But if you have a safety performance indicator that at the fleet level says, Hey, all the cars of this type have this problem, the only thing you can fix on that car is by changing the software for all the cars. There’s nothing broken on that car other than it needs the new version. And our cell phones get new software versions due to defects all the time.
So it’s gonna be like that. But the other half of the question is, how do mechanics know this thing is safe? Part of the software is going to have to be doing an internal inventory of what’s going on with the car and knowing everything’s okay. Now, we already do this on emissions. So on emissions, many of these cars have gotten to the point that the tailpipe test doesn’t really tell you, and it says something’s really bad.
They plug into the onboard diagnostics port to ask the car, Hey, what’s the, how’s the oxygen sensor doing? How are all these things doing? Because the, if the emissions are bad enough at the tailpipe to even register, things have really gone wrong. So they ask the car, how you feeling today?

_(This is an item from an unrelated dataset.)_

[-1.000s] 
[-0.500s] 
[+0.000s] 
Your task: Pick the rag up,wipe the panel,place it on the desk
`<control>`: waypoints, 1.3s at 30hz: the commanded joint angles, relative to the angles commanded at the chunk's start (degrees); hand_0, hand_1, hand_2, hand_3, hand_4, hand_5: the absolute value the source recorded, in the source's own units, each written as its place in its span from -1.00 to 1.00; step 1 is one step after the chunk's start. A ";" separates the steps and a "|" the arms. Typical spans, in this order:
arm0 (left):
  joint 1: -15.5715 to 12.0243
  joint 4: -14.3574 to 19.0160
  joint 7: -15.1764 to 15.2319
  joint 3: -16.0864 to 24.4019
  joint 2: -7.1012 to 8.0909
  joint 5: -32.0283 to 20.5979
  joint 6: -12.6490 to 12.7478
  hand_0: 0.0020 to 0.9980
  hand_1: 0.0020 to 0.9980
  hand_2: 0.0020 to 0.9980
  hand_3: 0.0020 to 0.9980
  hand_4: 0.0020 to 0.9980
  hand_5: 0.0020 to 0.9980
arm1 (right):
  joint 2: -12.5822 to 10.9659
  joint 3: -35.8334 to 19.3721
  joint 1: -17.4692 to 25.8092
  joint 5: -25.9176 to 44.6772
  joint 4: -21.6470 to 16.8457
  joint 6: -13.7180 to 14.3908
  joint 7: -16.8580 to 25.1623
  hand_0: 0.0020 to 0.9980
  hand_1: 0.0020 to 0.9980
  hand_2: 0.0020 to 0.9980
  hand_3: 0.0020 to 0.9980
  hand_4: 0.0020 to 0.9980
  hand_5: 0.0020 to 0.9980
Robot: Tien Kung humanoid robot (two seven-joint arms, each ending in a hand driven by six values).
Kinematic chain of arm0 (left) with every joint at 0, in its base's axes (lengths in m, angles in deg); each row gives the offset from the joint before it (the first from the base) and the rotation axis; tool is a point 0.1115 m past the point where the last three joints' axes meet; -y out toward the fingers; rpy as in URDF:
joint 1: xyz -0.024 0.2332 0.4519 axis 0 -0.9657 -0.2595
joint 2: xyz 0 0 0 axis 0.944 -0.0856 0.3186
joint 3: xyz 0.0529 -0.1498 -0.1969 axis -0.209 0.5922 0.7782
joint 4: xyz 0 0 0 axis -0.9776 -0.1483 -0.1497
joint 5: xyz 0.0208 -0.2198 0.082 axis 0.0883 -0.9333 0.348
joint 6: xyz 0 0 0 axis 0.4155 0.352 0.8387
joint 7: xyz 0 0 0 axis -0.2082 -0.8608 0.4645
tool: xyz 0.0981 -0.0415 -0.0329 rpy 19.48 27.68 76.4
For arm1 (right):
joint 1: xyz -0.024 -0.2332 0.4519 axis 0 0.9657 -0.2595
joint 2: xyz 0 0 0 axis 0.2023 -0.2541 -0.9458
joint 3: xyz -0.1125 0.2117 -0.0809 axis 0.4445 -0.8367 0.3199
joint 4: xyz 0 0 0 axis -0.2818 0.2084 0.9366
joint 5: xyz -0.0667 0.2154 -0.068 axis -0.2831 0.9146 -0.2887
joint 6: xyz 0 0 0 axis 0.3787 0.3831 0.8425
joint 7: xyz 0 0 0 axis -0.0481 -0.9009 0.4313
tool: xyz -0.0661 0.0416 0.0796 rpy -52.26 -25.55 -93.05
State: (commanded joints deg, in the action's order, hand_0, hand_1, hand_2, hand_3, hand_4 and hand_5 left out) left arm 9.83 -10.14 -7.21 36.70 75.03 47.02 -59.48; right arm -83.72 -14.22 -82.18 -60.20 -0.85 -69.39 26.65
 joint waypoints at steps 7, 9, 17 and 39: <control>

That’s part of the test these days. And for safety, it’s gonna be the same thing. There’s gonna be safety performance indicators for fleet feedback, but there are also going to be car health checks that in some case, mirror the SBIs, but in, in some cases, are completely different. And the car health checks are gonna be, Hey, you have two computers and one of them you never use, but it’s there in case the primary fails and you really want it to be there when you need it.
When’s the last time you did a self test on the second computer? Let’s do a self test now and make sure that computer’s really working. So the safety inspection is gonna be that kind of thing. And the mechanic’s not going to sit there and do the test. These are all gonna be automated procedures and more likely there’s gonna be a standard readout a health report.

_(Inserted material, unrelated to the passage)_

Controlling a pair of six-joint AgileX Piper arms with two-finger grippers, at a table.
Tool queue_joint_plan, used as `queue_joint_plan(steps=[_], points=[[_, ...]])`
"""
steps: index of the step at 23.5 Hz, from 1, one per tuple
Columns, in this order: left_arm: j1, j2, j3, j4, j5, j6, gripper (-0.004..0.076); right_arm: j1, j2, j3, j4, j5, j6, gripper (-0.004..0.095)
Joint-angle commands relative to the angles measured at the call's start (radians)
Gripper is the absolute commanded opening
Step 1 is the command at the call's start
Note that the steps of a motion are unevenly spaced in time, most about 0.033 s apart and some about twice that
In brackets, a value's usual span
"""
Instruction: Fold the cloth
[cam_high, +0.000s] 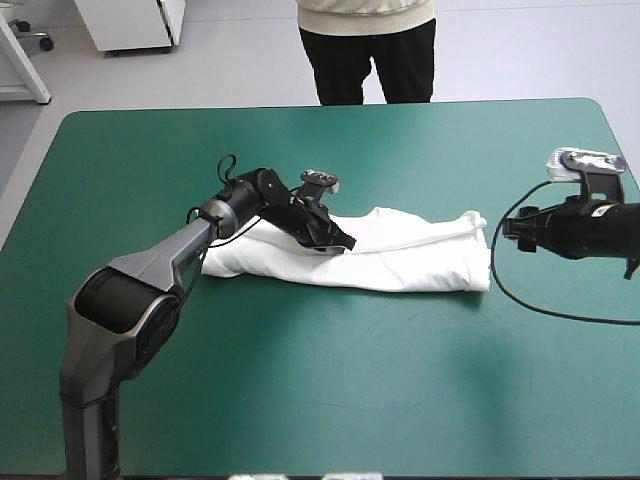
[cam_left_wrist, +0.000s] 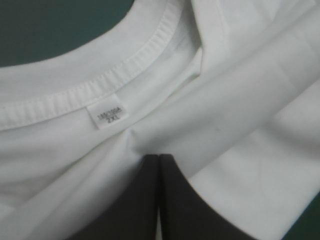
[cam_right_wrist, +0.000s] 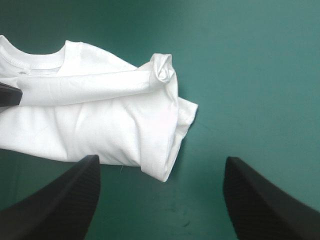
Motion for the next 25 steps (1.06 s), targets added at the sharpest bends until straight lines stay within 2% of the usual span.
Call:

You go to the doctor and they do all the blood work and you get your lab tests back. It’s gonna be more like that. .
Anthony: This is interesting. It leads into my, one of my favorite sections of your book, mainly cause I love the title the Moral Crumple Zone. Because
Phillip Koopman: I did not invent that
I know you didn’t invent that. It’s great. I love it. I love it. It sounds
Anthony: like it should be a Dead Kennedy’s album. But there’s a section in there. He said drivers are told they’re responsible for safety, including compensating for design flaws and technical malfunctions that may occur, which it just seems like it’s putting the onus completely on the driver.
The driver’s always at fault. So I think you gave an example of if there’s a dirty sensor covering a camera and whatnot. Yeah. And that system goes down. So the manufacturers, are they taking this stance that, Hey, it’s not our fault.

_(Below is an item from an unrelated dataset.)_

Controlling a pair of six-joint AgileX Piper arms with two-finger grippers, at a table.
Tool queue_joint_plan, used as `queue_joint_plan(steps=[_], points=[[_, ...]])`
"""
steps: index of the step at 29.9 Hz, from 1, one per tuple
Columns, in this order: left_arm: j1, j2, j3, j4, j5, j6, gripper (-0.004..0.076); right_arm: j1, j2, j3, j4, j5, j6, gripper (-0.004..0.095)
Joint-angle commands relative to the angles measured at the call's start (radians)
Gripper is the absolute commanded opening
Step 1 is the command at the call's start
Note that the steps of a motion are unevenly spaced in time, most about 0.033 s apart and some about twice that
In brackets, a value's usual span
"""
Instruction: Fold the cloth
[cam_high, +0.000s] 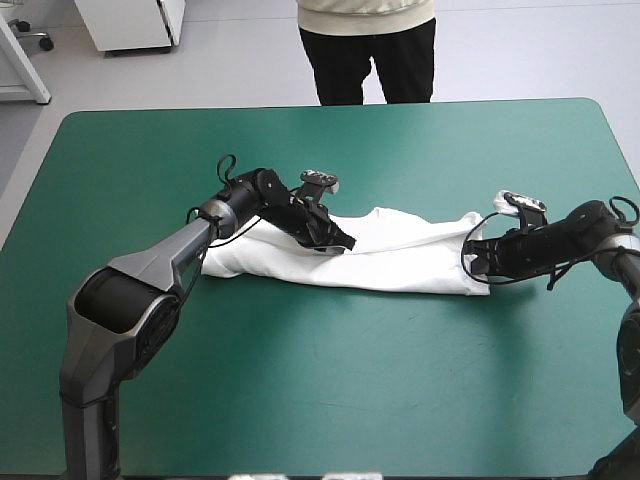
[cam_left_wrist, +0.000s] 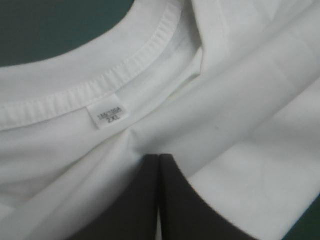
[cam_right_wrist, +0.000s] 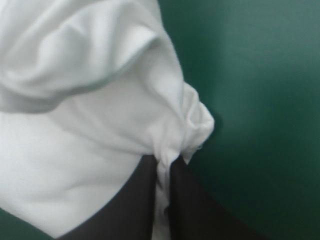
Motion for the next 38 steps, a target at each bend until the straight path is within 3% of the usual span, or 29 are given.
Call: queue_joint_plan(steps=[1, 7, 11, 20, 28, 38], points=[[-0.007, -0.022, -0.008, 0.002, 0.006, 0.0, -0.0009, -0.004, -0.031, -0.016, 0.039, 0.014, -0.04, -0.0018], [-0.007, -0.024, -0.008, -0.001, -0.009, -0.006, -0.0009, -0.004, -0.065, -0.024, 0.09, -0.024, -0.099, -0.0017], [-0.007, -0.036, -0.008, -0.017, -0.043, -0.006, -0.0009, -0.003, -0.111, -0.06, 0.148, 0.017, -0.13, -0.0017], [-0.005, -0.123, -0.031, 0.017, -0.087, -0.006, -0.0009, 0.034, -0.159, -0.177, 0.153, 0.096, -0.083, -0.0015], [0.093, -0.317, -0.075, 0.26, -0.028, -0.082, -0.0009, 0.281, -0.153, -0.364, 0.016, 0.082, 0.091, -0.0015], [0.314, -0.667, -0.108, 0.456, 0.192, -0.125, -0.0009, 0.613, 0.087, -0.781, -0.137, 0.1, 0.286, -0.0015]])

Phillip Koopman: Answer. They’re being very coy about this topic. All right. And I’m gonna characterize this as a moral.
The issue is it’s really hard to make an autonomous vehicle that’s safe. And especially when you have a shared responsibility that there’s a human driver and there’s automated features and they share responsibility it’s very easy for the manufacturers to say, oh, that’s the human driver’s problem.
We’re gonna let them deal with it. And maybe that’s okay. Maybe it’s not. The question you have to ask is that a reasonable demand to make of the human driver? And it’s very easy for companies trying to shield themselves from reliability, to push stuff onto the human driver that is beyond what is reasonable to expect.
We’ve known since the 1940s that asking a person to supervise something boring does not work out. , after 20 to 30 minutes, they’re just gonna lose performance. And it doesn’t matter who you are or how good you are, everyone’s gonna lose performance after something like 30 minutes. And at some point you lose enough performance, you’re not safe.
Maybe it’s a little longer than 30 minutes but that’s where the number is. We’ve known that was a post-world, world study on radar operators. But we learned that in the nineties, on the couple iterations ago of autonomous vehicles. There was a big project in the nineties, the one where I got involved, where they said, yeah, as soon as you take away steering for the driver, they’re gonna drop out.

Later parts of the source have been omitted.